Ceres Cafe is not a place you drink when you have subsequent commitments. The cocktails are not merely strong, but something approaching navy strength. The bar’s sparsely windowed space inside the Chicago Board of Trade Building has a casino-like effect, its constant chatter and TVs dialed to forgettable channels creating a warped, stupefying sense of time’s passage. Chicken pot pie, turkey meatloaf, and patty melts sit heavy in the gut. All in all, Ceres is a gin-soaked lullaby.

And so it was on October 16 when she sang her boozy berceuse into the ear of police superintendent Eddie Johnson. According to the Chicago Tribune, video obtained by the city's inspector general’s office shows Johnson drinking at Ceres for a few hours that evening with a woman who is not his wife. Later that night, Johnson was found asleep at the wheel of his SUV in Bridgeport.

Johnson’s account of the evening’s events — that he'd "had a couple of drinks" at dinner and forgotten to take his blood pressure medication — held up for weeks.
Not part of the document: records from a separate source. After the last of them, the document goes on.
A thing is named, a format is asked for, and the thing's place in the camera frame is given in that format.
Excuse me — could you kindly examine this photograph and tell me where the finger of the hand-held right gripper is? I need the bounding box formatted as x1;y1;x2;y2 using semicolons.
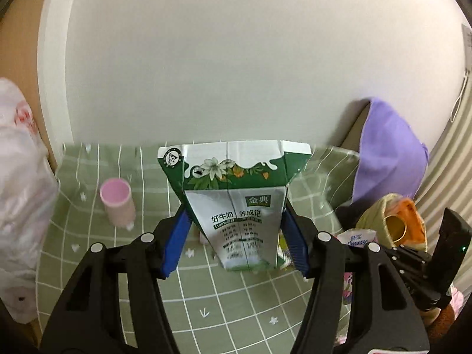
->
385;245;434;266
396;263;452;312

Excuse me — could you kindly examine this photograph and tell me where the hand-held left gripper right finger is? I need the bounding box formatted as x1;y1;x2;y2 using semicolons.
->
282;203;432;354

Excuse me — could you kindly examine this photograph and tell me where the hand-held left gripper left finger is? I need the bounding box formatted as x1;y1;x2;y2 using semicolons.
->
39;204;193;354

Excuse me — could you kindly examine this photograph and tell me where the woven straw basket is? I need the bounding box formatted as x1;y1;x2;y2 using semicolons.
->
356;193;428;252

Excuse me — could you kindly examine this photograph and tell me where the green white milk carton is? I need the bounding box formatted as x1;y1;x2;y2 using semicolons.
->
157;140;312;271

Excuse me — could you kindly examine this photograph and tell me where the person's right forearm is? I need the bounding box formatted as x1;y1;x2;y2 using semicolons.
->
424;302;458;344

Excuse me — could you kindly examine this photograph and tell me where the white green wrapper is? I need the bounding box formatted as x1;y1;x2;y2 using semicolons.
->
275;234;296;269

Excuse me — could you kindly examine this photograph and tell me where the pink printed blanket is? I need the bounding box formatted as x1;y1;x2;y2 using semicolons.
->
450;286;467;316

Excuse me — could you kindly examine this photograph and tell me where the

In an amicable press conference with Mayor Lori Lightfoot, he announced he'd retire at the end of the year. Then, yesterday, she abruptly fired him, calling Johnson’s actions “intolerable for any leader in a position of trust.”

When the news broke, anyone who’d ever drank at Ceres — or even heard of it — laughed hard enough to choke on a martini olive. “A few hours” of drinking at Ceres is, conservatively, the equivalent of three Bears-tailgate keg stands, half a TBOX bar crawl, or 30 seconds chugging from a fire hose spewing hard liquor. As my former colleague Megan Crepeau, a Tribune reporter and no enemy of a stiff drink, put it: “I got tipsy just reading that sentence.” Ceres famously serves four-finger pours of your preferred poison, topped with a cursory splash of mixer. Lest you think this irresponsible, Ceres’s long-serving bartenders will supply you with the near-full can of soda so you can top off your drink. Or not.
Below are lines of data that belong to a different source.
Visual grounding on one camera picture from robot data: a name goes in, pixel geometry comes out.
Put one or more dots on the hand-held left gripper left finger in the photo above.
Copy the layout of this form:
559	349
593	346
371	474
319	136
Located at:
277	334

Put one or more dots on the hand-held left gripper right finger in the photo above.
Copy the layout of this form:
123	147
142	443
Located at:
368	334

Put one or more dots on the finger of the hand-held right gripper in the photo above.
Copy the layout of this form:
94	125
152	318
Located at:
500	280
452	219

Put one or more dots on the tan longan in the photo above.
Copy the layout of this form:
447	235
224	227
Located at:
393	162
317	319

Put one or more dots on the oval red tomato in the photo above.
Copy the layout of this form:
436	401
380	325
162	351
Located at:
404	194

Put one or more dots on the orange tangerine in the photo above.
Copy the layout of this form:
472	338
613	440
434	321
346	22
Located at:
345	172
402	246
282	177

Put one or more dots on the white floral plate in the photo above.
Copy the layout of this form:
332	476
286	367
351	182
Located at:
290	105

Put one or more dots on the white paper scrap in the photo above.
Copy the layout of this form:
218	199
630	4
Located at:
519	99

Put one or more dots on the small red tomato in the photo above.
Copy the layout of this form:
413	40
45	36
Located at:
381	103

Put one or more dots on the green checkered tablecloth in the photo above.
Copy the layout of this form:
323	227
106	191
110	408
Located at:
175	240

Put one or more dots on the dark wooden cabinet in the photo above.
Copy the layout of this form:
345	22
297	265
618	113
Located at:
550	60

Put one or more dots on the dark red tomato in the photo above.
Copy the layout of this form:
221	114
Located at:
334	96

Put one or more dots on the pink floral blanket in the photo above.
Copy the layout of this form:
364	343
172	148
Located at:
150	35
Since it opened in 1989, the greatest trick Ceres ever pulled was to make the whole affair feel not so debaucherous. A renovation a few years back did away with some of the restaurant’s more dated trappings, and the clientele is now equal parts traders and downtown office workers. How sinful could Ceres be when half the room is wearing suit jackets and the place is open for breakfast? It’s quintessentially Chicago, a repository of necktie-loosened, wheeling and dealing, greasy-fingered hand shakes over mounds of French fries.

It feels almost fated that Ceres would set the stage for Johnson’s downfall, a mise en scene so perfectly cued that the night could end no other way. An already storied space on the first floor of the Board of Trade now adds another chapter to its long history, this event just more public than others. Lots of Chicagoans have suffered a hangover after a night at Ceres. Johnson’s will likely last the longest.